(Work instruction) Transcribe verbatim the span of lines that opens with the line containing "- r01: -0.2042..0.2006" and closes with the last line of the data below.

(Supplied information)
* * * * * * *
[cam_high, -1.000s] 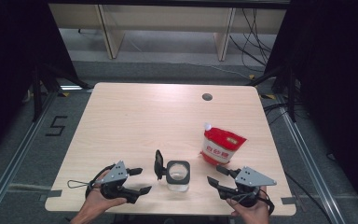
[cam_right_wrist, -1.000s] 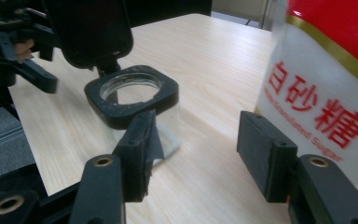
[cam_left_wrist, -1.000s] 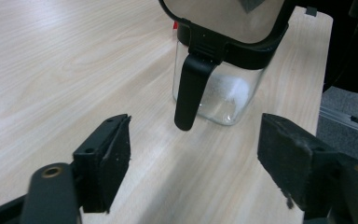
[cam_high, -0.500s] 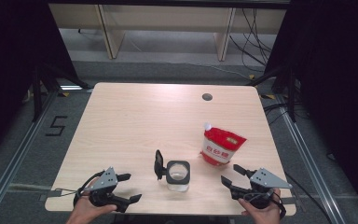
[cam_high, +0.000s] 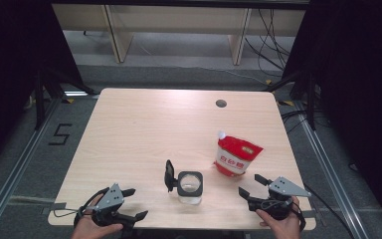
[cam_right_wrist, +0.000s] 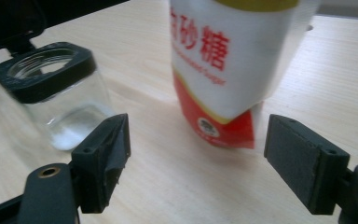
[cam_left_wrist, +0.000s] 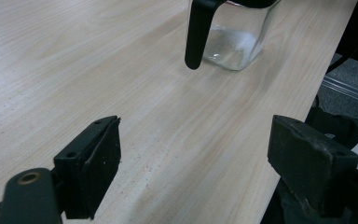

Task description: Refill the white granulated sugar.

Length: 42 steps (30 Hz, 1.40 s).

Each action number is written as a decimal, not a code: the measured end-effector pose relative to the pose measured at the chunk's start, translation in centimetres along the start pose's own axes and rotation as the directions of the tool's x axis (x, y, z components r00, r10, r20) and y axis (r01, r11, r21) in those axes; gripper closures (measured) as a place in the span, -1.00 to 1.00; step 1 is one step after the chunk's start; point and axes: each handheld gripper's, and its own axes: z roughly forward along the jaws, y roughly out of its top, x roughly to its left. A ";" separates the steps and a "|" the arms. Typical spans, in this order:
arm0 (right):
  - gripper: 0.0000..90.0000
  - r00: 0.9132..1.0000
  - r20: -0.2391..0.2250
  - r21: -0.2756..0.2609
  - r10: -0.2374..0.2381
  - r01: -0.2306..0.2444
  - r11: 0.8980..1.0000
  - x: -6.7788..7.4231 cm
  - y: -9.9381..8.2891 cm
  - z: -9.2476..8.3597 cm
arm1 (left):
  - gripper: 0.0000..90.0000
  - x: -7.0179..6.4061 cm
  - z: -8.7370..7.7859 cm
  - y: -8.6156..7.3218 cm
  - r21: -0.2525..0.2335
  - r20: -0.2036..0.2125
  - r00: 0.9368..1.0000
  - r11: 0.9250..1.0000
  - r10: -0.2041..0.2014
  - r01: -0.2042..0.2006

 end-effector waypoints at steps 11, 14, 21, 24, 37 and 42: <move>-0.66 0.999 -0.016 -0.084 -0.030 0.029 0.996 -1.8 0.4 1.1 | -0.62 -0.9 1.0 -0.2 0.014 0.030 0.999 1.000 0.023 -0.023; -0.66 0.999 -0.023 -0.066 -0.030 0.029 0.997 -2.1 0.6 1.4 | -0.62 -0.9 1.1 -0.3 0.017 0.028 1.000 1.000 0.009 -0.010; -0.66 0.998 -0.016 -0.046 -0.061 0.060 0.997 -3.6 1.0 3.2 | -0.61 -0.5 1.4 -0.4 0.020 0.014 1.000 1.000 -0.009 0.009; -0.66 0.996 -0.025 -0.062 -0.087 0.085 0.994 -4.2 1.2 3.9 | -0.61 -0.5 1.4 -0.3 0.022 0.017 1.000 1.000 -0.012 0.011; -0.45 0.985 -0.095 -0.079 -0.141 0.134 0.988 -4.4 1.8 6.7 | -0.61 -0.5 1.3 -0.3 0.011 0.018 0.999 1.000 -0.029 0.029; -0.28 0.985 -0.124 -0.066 -0.118 0.111 0.992 -4.0 1.7 6.9 | -0.61 -0.2 1.2 -0.3 0.004 0.006 1.000 1.000 -0.007 0.007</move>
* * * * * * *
(Response to this task)
  - r01: -0.2042..0.2006

 end-effector waypoints at steps 11, 14, 21, 24, 37 and 42: <move>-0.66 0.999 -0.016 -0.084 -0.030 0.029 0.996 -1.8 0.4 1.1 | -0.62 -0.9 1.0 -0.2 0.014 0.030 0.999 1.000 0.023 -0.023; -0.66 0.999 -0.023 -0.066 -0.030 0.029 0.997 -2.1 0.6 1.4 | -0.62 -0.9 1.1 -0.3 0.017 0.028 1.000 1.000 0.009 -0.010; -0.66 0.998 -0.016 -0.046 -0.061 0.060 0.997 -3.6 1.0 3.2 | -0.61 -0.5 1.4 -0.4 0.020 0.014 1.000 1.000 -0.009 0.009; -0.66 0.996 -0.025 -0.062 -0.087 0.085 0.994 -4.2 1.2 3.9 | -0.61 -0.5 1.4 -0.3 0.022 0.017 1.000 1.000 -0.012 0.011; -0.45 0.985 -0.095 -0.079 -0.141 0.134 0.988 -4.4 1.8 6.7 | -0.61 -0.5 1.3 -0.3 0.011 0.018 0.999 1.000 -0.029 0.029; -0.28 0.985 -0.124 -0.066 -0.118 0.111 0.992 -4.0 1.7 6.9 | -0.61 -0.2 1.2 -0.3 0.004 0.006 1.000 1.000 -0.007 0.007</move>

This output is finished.